También debería haber un pan dulce como el chancay o un postre como el budín de pan clásico.

Podría haber en el centro de la mesa un pavo horneado con algún aderezo peruano, más una guarnición de arroz al ají amarillo, como innovación. ¿Y de beber? algo como un ponche de leche con huevos o simplemente un refresco, pues en Lima ya hace calor como para beber chocolate con leche envasada, que contiene muchas calorías.

En cuanto a la tradición del pavo, María destaca que, aunque en la actualidad el pavo se compra ya congelado, antiguamente las familias compraban estas aves y era todo un ritual la hora de su sacrificio. Un día antes de la cena navideña del 24 de diciembre, estos animales eran emborrachados para proceder a matarlos.
En la costa norte, por ejemplo, además de la crianza de pavos, hay muchos patos, por lo cual debería ser típico el comer esta carne con un aderezo a base de ají mirasol y chicha de jora.
En la costa sur, hablando del departamento de Arequipa (conocido como “la Ciudad Blanca”), lo típico deberían ser las fuentes de rocoto relleno y pastel de papa.

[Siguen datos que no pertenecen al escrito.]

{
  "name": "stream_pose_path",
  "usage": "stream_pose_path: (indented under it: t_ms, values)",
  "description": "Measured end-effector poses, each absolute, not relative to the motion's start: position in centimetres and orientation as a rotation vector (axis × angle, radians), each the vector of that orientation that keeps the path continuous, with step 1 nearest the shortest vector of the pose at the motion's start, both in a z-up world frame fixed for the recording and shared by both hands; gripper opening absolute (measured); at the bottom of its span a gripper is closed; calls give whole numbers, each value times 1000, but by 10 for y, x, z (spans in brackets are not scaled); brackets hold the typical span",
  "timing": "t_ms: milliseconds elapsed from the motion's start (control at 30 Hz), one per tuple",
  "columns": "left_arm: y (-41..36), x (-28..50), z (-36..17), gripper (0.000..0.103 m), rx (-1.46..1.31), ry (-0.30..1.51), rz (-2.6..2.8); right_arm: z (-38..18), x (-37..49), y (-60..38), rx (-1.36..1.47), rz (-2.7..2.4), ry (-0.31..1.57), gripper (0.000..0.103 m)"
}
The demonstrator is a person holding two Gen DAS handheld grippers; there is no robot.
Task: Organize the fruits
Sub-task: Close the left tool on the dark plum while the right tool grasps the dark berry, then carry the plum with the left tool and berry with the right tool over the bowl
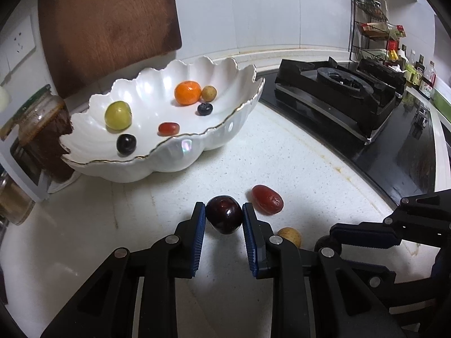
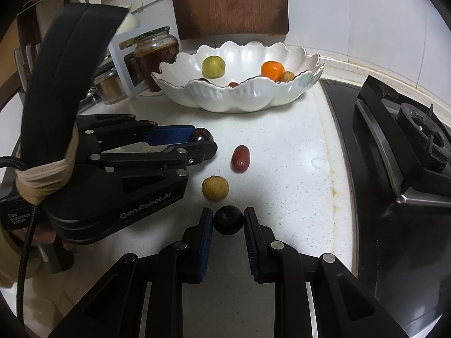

En cuanto a bebidas, el famoso guiñapo sería para el brindis. Esta bebida es una chicha de jora, hecha con maíz germinado de un color morado peculiar que solo se encuentra en esa zona.

En la sierra peruana, lo tradicional sería el caldo de gallina con papas y fideos y los tamales o humitas regional de cada departamento. Como guarniciones estarían las habas sancochadas y tubérculos como la mashua, oca, ollucos, camotes, papas nativas.

Otra opción serían los bollos de harina de trigo con queso. En vez de chocolate, habría ponche de huevo batido más zumo de naranja o el ponche de vino con frutas, que es un hervido de guindas y pasas.

De fondo, podría ir un asado de carnero macerado y cocinado en horno de barro a leña, lo que le da a la comida aromas a madera de eucalipto. La cocina de la sierra del Perú es bastante rústica y ahí radica su gracia.

Y, para concluir, en la selva estarán siempre en el centro de la mesa sus juanes (una especie de tamal de arroz con relleno de gallina), la famosa carne ahumada de cecina y las bolas de tacacho. En este caso su cocina es bien definida, en la selva peruana siempre hace calor por lo que el chocolate no encajaría y daría paso a bebidas de frutas como el refresco de camu camu o de cocona.


En noche buena lo niños podrían tomar el jugo de plátano maduro, una variedad de banana que se sancocha y que acompaña todo tipo de platos. Luego de hervida, esta fruta debe ser licuada agua, canela y un poco de leche, lo que da como resultado una bebida que reemplaza al chocolate caliente.